Aw, the little stinker! Dr. Phil would tell you that you just haven't found his currency yet. I bet it's some kinda food! You just have to find the one he can't live without.


----------



## FancyFins (Feb 3, 2010)

Vaygirl you just reminded me I have a couple of Dr Phil episodes recorded on my dvr.... I'm hopeless


----------



## dramaqueen (Jul 7, 2008)

lol! I'll have to work on finding out what that is!


----------



## Jupiter (Aug 30, 2009)

Lol! Renard is a major brat when I do try to do his water changes! But he's sooo cute that I forgive him. 
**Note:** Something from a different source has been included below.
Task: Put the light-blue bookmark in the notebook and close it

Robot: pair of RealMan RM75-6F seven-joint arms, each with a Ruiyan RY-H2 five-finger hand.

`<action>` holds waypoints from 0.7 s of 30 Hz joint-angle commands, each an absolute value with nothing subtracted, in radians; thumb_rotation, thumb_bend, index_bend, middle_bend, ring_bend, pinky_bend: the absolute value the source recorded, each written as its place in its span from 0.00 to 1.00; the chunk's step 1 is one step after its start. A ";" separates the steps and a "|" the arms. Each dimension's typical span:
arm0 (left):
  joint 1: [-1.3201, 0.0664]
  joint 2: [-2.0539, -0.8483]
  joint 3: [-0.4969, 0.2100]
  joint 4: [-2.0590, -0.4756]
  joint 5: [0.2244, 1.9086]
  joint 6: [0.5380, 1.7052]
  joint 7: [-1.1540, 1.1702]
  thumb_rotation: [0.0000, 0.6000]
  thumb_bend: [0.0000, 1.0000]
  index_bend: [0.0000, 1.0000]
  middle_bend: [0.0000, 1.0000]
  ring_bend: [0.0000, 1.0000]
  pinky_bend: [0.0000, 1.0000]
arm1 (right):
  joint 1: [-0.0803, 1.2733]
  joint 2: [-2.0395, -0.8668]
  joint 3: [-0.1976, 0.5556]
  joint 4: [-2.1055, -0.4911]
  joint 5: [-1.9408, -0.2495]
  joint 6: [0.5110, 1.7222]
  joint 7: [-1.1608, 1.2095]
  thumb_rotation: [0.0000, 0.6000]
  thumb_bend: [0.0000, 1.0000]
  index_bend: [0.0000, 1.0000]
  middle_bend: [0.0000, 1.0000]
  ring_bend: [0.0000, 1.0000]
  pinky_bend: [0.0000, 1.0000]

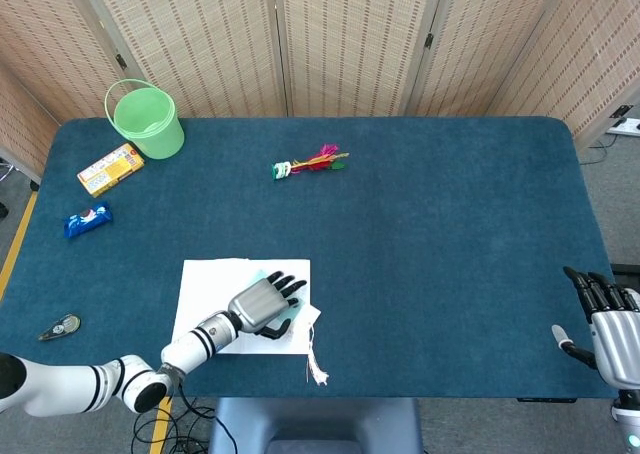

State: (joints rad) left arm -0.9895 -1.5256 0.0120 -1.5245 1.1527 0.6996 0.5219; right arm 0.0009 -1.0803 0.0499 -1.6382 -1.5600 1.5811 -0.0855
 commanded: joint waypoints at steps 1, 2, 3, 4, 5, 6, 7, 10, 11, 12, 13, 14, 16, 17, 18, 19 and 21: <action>-0.989 -1.522 0.017 -1.533 1.149 0.702 0.530 0.23 0.62 0.30 0.00 0.00 0.13 | 0.000 -1.080 0.049 -1.638 -1.561 1.582 -0.085 1.00 0.19 0.13 0.20 0.15 0.24; -0.989 -1.520 0.019 -1.537 1.148 0.703 0.534 0.23 0.62 0.30 0.00 0.00 0.13 | 0.000 -1.080 0.049 -1.638 -1.562 1.583 -0.085 1.00 0.19 0.13 0.20 0.15 0.24; -0.989 -1.516 0.023 -1.543 1.148 0.705 0.540 0.23 0.62 0.31 0.00 0.00 0.13 | -0.001 -1.079 0.049 -1.638 -1.562 1.584 -0.085 1.00 0.19 0.13 0.20 0.15 0.24; -0.989 -1.512 0.026 -1.548 1.149 0.706 0.544 0.23 0.62 0.31 0.00 0.00 0.13 | -0.002 -1.079 0.048 -1.638 -1.562 1.584 -0.085 1.00 0.19 0.13 0.20 0.15 0.24; -0.989 -1.507 0.029 -1.553 1.150 0.706 0.548 0.23 0.62 0.31 0.00 0.00 0.13 | -0.003 -1.079 0.048 -1.638 -1.562 1.586 -0.085 1.00 0.19 0.13 0.20 0.15 0.24; -0.988 -1.501 0.034 -1.561 1.151 0.707 0.553 0.23 0.62 0.31 0.00 0.00 0.13 | -0.004 -1.079 0.048 -1.638 -1.562 1.587 -0.084 1.00 0.19 0.13 0.20 0.15 0.24; -0.987 -1.496 0.038 -1.568 1.152 0.708 0.555 0.23 0.62 0.31 0.00 0.00 0.13 | -0.005 -1.079 0.048 -1.638 -1.562 1.588 -0.084 1.00 0.19 0.13 0.20 0.15 0.24; -0.983 -1.479 0.050 -1.588 1.162 0.714 0.563 0.23 0.62 0.31 0.00 0.00 0.13 | -0.006 -1.080 0.048 -1.637 -1.563 1.590 -0.083 1.00 0.19 0.13 0.20 0.15 0.24; -0.981 -1.471 0.056 -1.595 1.166 0.716 0.567 0.23 0.62 0.31 0.00 0.00 0.13 | -0.006 -1.080 0.048 -1.637 -1.563 1.590 -0.082 1.00 0.19 0.13 0.20 0.15 0.24; -0.980 -1.466 0.059 -1.600 1.169 0.717 0.568 0.23 0.62 0.31 0.00 0.00 0.13 | -0.006 -1.080 0.048 -1.637 -1.564 1.591 -0.082 1.00 0.19 0.13 0.20 0.15 0.24; -0.979 -1.460 0.063 -1.605 1.171 0.717 0.569 0.23 0.62 0.31 0.00 0.00 0.13 | -0.006 -1.080 0.048 -1.637 -1.565 1.592 -0.082 1.00 0.19 0.13 0.20 0.15 0.24; -0.977 -1.455 0.066 -1.610 1.173 0.718 0.571 0.23 0.62 0.31 0.00 0.00 0.13 | -0.006 -1.080 0.048 -1.637 -1.566 1.592 -0.082 1.00 0.19 0.13 0.20 0.15 0.24; -0.974 -1.442 0.074 -1.620 1.178 0.720 0.572 0.23 0.62 0.31 0.00 0.00 0.13 | -0.006 -1.080 0.048 -1.637 -1.567 1.593 -0.081 1.00 0.19 0.13 0.20 0.15 0.24; -0.972 -1.437 0.077 -1.623 1.180 0.721 0.573 0.23 0.62 0.31 0.00 0.00 0.13 | -0.007 -1.080 0.047 -1.637 -1.568 1.593 -0.081 1.00 0.19 0.13 0.20 0.15 0.24; -0.970 -1.431 0.082 -1.627 1.183 0.722 0.575 0.23 0.62 0.31 0.00 0.00 0.13 | -0.007 -1.080 0.047 -1.637 -1.569 1.594 -0.081 1.00 0.19 0.13 0.20 0.15 0.24; -0.968 -1.425 0.086 -1.631 1.185 0.721 0.576 0.23 0.62 0.31 0.00 0.00 0.13 | -0.008 -1.080 0.047 -1.638 -1.570 1.595 -0.082 1.00 0.19 0.13 0.20 0.15 0.24; -0.963 -1.410 0.090 -1.642 1.192 0.729 0.573 0.23 0.62 0.31 0.00 0.00 0.13 | -0.009 -1.080 0.047 -1.638 -1.572 1.600 -0.081 1.00 0.19 0.13 0.20 0.15 0.24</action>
M.A.C doesn't really have a personality. He's not mean or anything...he just doesn't really stick out compared to my other bettas.


----------



## dramaqueen (Jul 7, 2008)

Morgan is a lot like my other betta Oscar that died a few months back. Oscar wasn't very friendly either. He would literally turn his back on me when I would talk to him. He would swim away from me and completely ignore me.


----------



## BettaxFishxCrazy (Sep 5, 2009)

Aww that little stinker!haha Thankfully all of mine come right up to the tank to greet me and don't give me any trouble with water changes. Indy still gets really stressed every time, so I try to make it easier for him (catch him quickly with the net and not mess around with transporting him to the small bowl).


----------



## goldyboy (Dec 6, 2009)

Murdoch is a grump. And Farnham is a close 2nd in grump-lympics. I do their waters last cuz it takes the longest. (Admittedly I gave Farnham a good reason to be grumpy today by accident...I took him from the bowl and put him in the cup he waits in...and I forgot to put the water in for him. Eek! I quickly filled the waiting cup with some pre-conditioned water and he had a fit at me while I finished his bowl.) Oopsie. It's been a long day. 

And yet my fave two fishy pics ever are of them. Meh.


----------



## Romad (Jun 28, 2009)

My CT Bingo is pretty shy. He'll only really react to me (especially when I have food). I wouldn't say that any of the others are unfriendly but I love how different their personalities are. It makes for an intersting mix.


----------



## dukie1346 (Mar 22, 2009)

My Starburst is the same way. Since I got him he is the flarer, and if I try to catch him, let's just say it takes a while. 
He may be a little stinker with terrible finrot, but I love hime just the same.


----------



## Neelie (Feb 18, 2010)

we,, my first 2 betta males (red and blue veil tails) where so friendly i could pick them up out of the tank with my hand. they'e just swin into my palm. fed them by hand etc, you could pet them etc etc. my girls are very friendly, eventhough 2 of them are new, but they copy the old girl which is tame too. draco loves me, ghost too, but salmon is a brat too! have him 2 days and just cant warm up with him... tis' a petty you can interact with the fish in the shop and see what they are like...


----------



## BettaxFishxCrazy (Sep 5, 2009)

O...M...G I LOVE your fish in your avatar Neelie!! Where did you get him??!!!


----------



## Neelie (Feb 18, 2010)

BettaxFishxCrazy said:


> O...M...G I LOVE your fish in your avatar Neelie!! Where did you get him??!!!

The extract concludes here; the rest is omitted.